Seabrook is a coastal village in the civil parish of Hythe, in the Folkestone and Hythe district of Kent, England, lying on the coast of the English Channel between Sandgate and Hythe. There is a Church of England Primary School. The village sits at the mouth of the Seabrook Stream and is a popular area for seaside walks, watersports and local community life. The historic start of the Royal Military Canal marks the western boundary of the settlement and the promenade between Seabrook and Hythe is a major attraction in summer months.

== History ==
Seabrook takes its name from the small stream that flows through the village into the English Channel, historically powering local industry such as a combined paper and corn mill in the 18th century. The village’s coastal location gave it strategic significance during the Napoleonic Wars, with the nearby Martello Towers constructed as part of the United Kingdom’s defensive network. The Royal Military Canal, begun at Seabrook in 1804, was also a Napoleonic defensive engineering project designed to slow a potential invasion.
The Sandgate Branch railway station was located in Seabrook until its closure in 1931. The horse drawn Folkestone, Hythe and Sandgate Tramways also ran through Seabrook until its closure in 1921.

== Geography ==
Seabrook lies on a narrow coastal plain bounded to the north by the rising chalk slopes of the North Downs and to the south by the English Channel. The Seabrook Stream flows through the settlement, down the valley into the sea, contributing to the rich range of coastal and wetland habitats in the area. The King Charles III England Coast Path runs through Seabrook’s promenade, providing public access along the shoreline.

== Landmarks and natural features ==
- Royal Military Canal – This historic defensive canal begins at Seabrook and runs for several miles inland. It’s now a popular route for walking and cycling.
- Martello Tower – Local Napoleonic-era fortification typical of defensive structures found along the south coast.
- Seabrook Stream – The village’s namesake watercourse and important ecological feature.
- Seabrook Nature Reserve – A small patch of land between the sea and the Royal Military canal.
- Seabrook Beach – A quieter coastal stretch with views across the bay and long beach promenades suited for walking and swimming.
- Shorncliffe Battery – A late 18th to early 19th century artillery battery.

== Transport ==
Seabrook lies close to the A259 coastal road, with local bus services connecting to Hythe, Folkestone and surrounding villages. The nearest major rail service is at Folkestone Central railway station and Folkestone West railway station, offering links to London and other parts of Kent.
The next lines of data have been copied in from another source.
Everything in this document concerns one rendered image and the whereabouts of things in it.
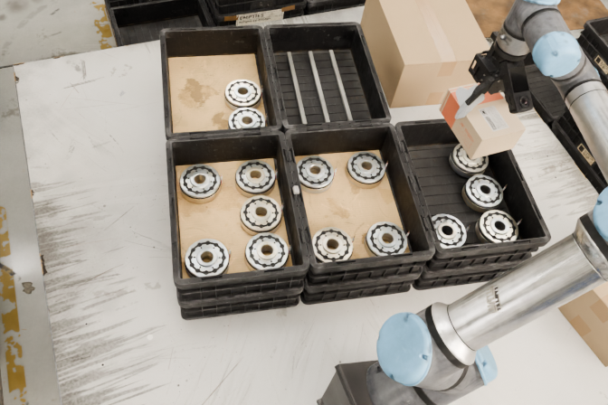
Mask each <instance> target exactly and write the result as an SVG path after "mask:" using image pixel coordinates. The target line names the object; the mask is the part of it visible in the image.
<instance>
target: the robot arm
mask: <svg viewBox="0 0 608 405"><path fill-rule="evenodd" d="M560 1H561V0H515V1H514V3H513V5H512V6H511V8H510V10H509V12H508V15H507V17H506V19H505V21H504V23H503V24H502V27H501V29H500V31H499V32H498V31H495V32H492V34H491V36H490V37H491V39H492V40H493V44H492V45H491V47H490V49H489V50H486V51H483V52H480V53H476V55H475V57H474V59H473V61H472V63H471V65H470V67H469V69H468V71H469V72H470V74H471V76H472V78H473V79H474V80H475V81H476V83H480V84H479V85H473V86H472V87H471V88H470V89H464V88H463V87H459V88H458V89H457V90H456V97H457V100H458V102H459V105H460V108H459V110H458V111H457V113H456V115H455V118H456V119H459V118H465V116H466V115H467V114H468V113H469V112H471V111H472V110H473V108H474V107H475V106H477V105H478V104H480V103H481V102H482V101H483V100H484V99H485V95H484V94H486V93H487V92H488V93H489V94H490V95H492V94H495V93H499V92H503V93H504V94H505V99H506V102H507V103H508V109H509V112H510V113H511V114H517V113H522V112H526V111H529V110H531V109H532V108H533V102H532V98H531V94H530V89H529V85H528V81H527V73H526V68H525V64H524V59H525V58H526V57H527V54H528V53H529V52H531V54H532V57H533V61H534V63H535V64H536V66H537V67H538V68H539V69H540V71H541V72H542V73H543V74H544V75H545V76H548V77H549V78H550V79H551V80H552V81H553V82H554V83H555V85H556V87H557V89H558V90H559V92H560V94H561V96H562V98H563V100H564V102H565V104H566V105H567V107H568V109H569V111H570V112H571V114H572V116H573V118H574V120H575V123H576V125H577V126H578V128H579V130H580V132H581V133H582V135H583V137H584V140H585V142H586V144H587V145H588V147H589V149H590V151H591V152H592V154H593V156H594V159H595V161H596V163H597V164H598V166H599V168H600V170H601V172H602V173H603V176H604V178H605V180H606V182H607V183H608V90H607V89H606V87H605V86H604V85H603V83H602V81H601V79H600V75H599V73H598V71H597V69H596V68H595V67H594V66H593V65H592V63H591V62H590V61H589V60H588V58H587V57H586V55H585V54H584V52H583V50H582V48H581V47H580V45H579V44H578V42H577V40H576V39H575V37H574V36H573V35H572V34H571V32H570V30H569V28H568V27H567V25H566V23H565V21H564V19H563V17H562V15H561V13H560V11H559V10H558V8H557V4H559V3H560ZM485 53H487V54H485ZM481 54H483V55H481ZM475 61H476V64H475V66H474V68H473V69H472V65H473V63H474V62H475ZM607 281H608V186H607V187H606V188H605V189H604V190H603V191H602V192H601V193H600V195H599V196H598V198H597V202H596V204H595V206H594V208H593V209H592V210H591V211H589V212H588V213H586V214H584V215H582V216H581V217H579V218H578V219H577V223H576V226H575V231H574V232H573V233H572V234H570V235H568V236H567V237H565V238H563V239H562V240H560V241H558V242H557V243H555V244H553V245H551V246H550V247H548V248H546V249H545V250H542V251H540V252H539V253H537V254H536V255H534V256H533V257H531V258H529V259H527V260H525V261H523V262H522V263H520V264H518V265H516V266H515V267H514V268H512V269H510V270H508V271H506V272H505V273H503V274H501V275H500V276H498V277H496V278H494V279H492V280H491V281H489V282H488V283H486V284H484V285H483V286H481V287H478V288H477V289H475V290H473V291H471V292H470V293H469V294H467V295H466V296H464V297H461V298H460V299H458V300H456V301H454V302H453V303H451V304H449V305H447V304H444V303H442V302H435V303H433V304H431V305H430V306H427V307H426V308H425V309H423V310H421V311H420V312H418V313H416V314H414V313H411V312H402V313H397V314H394V315H392V316H390V317H389V318H388V319H387V320H386V321H385V322H384V324H383V325H382V327H381V329H380V331H379V336H378V340H377V342H376V353H377V358H378V362H376V363H374V364H372V365H371V366H370V367H369V368H368V370H367V372H366V386H367V390H368V393H369V397H370V399H371V401H372V403H373V405H448V404H450V403H452V402H454V401H456V400H457V399H459V398H461V397H463V396H465V395H467V394H469V393H471V392H473V391H475V390H477V389H478V388H480V387H482V386H487V384H488V383H489V382H491V381H493V380H495V379H496V378H497V376H498V367H497V365H496V362H495V359H494V357H493V355H492V353H491V351H490V349H489V347H488V344H491V343H492V342H494V341H496V340H498V339H499V338H501V337H503V336H505V335H507V334H509V333H511V332H513V331H515V330H517V329H519V328H520V327H522V326H523V325H526V324H528V323H530V322H532V321H534V320H536V319H538V318H539V317H540V316H543V315H545V314H547V313H549V312H551V311H553V310H555V309H556V308H558V307H560V306H562V305H564V304H566V303H568V302H570V301H571V300H573V299H575V298H577V297H579V296H581V295H583V294H585V293H586V292H588V291H590V290H592V289H594V288H596V287H599V286H601V285H602V284H603V283H605V282H607Z"/></svg>
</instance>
Local walking routes connect Seabrook with neighbouring Sandgate and Hythe.

== Notable residents ==
- Bombardier Billy Wells (1889–1967), British heavyweight boxing champion and actor, best known as the iconic “gongman” for the Rank Organisation film logo. Wells lived in Seabrook during his later life and became a well-known local figure.

==See also==
- Davina the Dolphin (formerly Dave) was often sighted off Seabrook in 2006–7.